PHOTO: CLIFF SKARSTEDT

Storm lessons

ERIC SMITH | For the most part, McGill academics who study climate or electricity had the same reaction to the ice storm as the rest of us coping with life without heat or light.

Francesco Galiana is an expert in power systems with the Department of Electrical Engineering. For well over a week, his South Shore home was in the dark, and his principal reaction to the storm was to "wish I had a fireplace."

But he adds that there are lessons for Hydro-Québec to learn from the storm. "They will probably redesign their system," he said. "More supply will have to be built in certain areas."

Although Galiana believes there are ways the system can be made more reliable, he says that the storm's impact on the transmission system would have been the same "if it had hit any network in the world."
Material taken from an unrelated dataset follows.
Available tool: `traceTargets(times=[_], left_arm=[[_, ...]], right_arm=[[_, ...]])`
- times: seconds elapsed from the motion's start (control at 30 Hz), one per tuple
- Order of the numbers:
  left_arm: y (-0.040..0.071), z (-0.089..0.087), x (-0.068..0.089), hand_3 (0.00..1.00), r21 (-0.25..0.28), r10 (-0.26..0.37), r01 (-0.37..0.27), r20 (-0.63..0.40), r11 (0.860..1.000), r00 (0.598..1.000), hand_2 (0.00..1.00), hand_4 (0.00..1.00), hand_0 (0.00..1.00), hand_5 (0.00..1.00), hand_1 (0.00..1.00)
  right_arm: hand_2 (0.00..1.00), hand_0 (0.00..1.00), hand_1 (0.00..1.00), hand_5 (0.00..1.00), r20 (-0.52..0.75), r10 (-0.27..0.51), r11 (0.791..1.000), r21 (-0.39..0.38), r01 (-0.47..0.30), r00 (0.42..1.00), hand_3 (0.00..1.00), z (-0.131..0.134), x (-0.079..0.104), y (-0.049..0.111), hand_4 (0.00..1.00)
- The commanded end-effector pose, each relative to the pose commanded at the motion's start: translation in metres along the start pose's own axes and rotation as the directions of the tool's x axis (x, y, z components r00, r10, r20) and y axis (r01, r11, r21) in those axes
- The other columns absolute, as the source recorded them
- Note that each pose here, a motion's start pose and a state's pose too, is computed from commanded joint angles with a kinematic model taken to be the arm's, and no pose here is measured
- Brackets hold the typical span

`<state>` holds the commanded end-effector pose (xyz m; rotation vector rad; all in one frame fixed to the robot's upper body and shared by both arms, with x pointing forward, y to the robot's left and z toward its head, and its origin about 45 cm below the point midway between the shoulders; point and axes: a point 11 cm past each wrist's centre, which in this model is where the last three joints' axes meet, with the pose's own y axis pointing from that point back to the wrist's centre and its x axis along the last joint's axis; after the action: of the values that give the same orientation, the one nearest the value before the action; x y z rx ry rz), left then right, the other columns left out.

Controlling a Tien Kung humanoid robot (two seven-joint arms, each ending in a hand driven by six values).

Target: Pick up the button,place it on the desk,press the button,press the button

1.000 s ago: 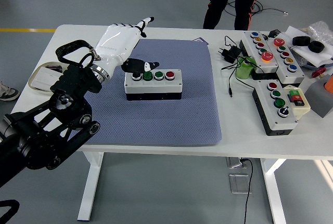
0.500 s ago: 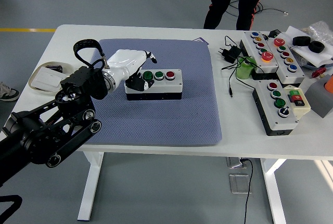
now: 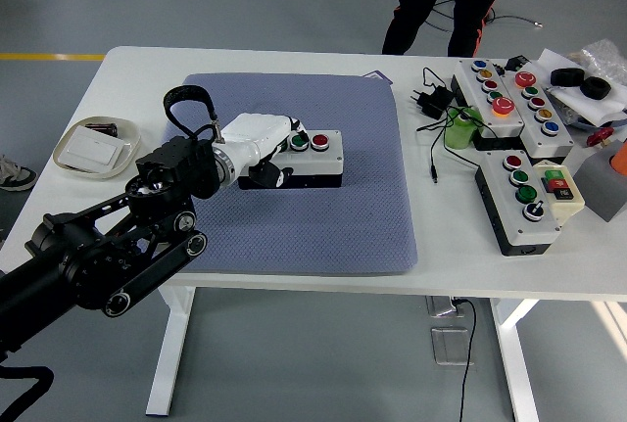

There has been a lot of talk since the storm hit of burying parts of the system. "The cost of this is very high," according to Galiana. He expects Hydro will study ways of making this option cheaper, but added that the transmission system which brings current in from James Bay "can't be buried."

Public interest in the question of climate change is certainly fuelled by extreme weather events like this month's storm, but the storm itself does not tell us much about what may be happening.

Lawrence Mysak, former director of McGill's Centre for Climate and Global Change Research, says he speculated that the storm might have had something to do with a particularly strong El Niño this year. Apparently, some of his colleagues disagreed, saying, "No, it's just a meteorological event."

Chris Green specializes in the economic impact of climate change. He is also of the view that "there is no known link between the storm and any man-made climate change and it's unlikely one will ever be made," he says.

Still, the aftermath of the storm may have a less direct bearing on Green's field of study. The storm has shown that "transport over long lines makes you more vulnerable."

As countries are seeking to reduce dependence on fossil fuels by looking at renewable sources of energy, the storm pointed up the risks of relying on distant sources of energy. "It was the transmission pylons falling that really threatened millions of people," says Green.

Indeed, Galiana expects Hydro will be looking at "the possibility of having small gas-fired power plants at strategic locations."

Architecture professor Peter Sijpkes has long had an interest in ice as a material. Two years ago, to celebrate the 100th anniversary of the School of Architecture, Sijpkes and a group of students built a replica of the Pantheon out of snow. Just before the ice storm hit, he had put up a line that stretched from the school over a short distance to a pole on campus. He was planning to use it to experiment with freezing water and ice formations, but says, "The good Lord did the whole project!"

He says he was interested in the storm, in particular watching how "if we go just a little over the norm of ice build-up, we can't handle it. You cannot anticipate everything. We could conceivably have built hydro pylons to withstand this storm, but how difficult can it get?"

Sijpkes believes that lessons to be drawn from the storm are probably more social than structural. "As a society, I hope we will be more prepared and more sensitive." But he adds, "In comparison to what goes on in the world, let's put it in perspective."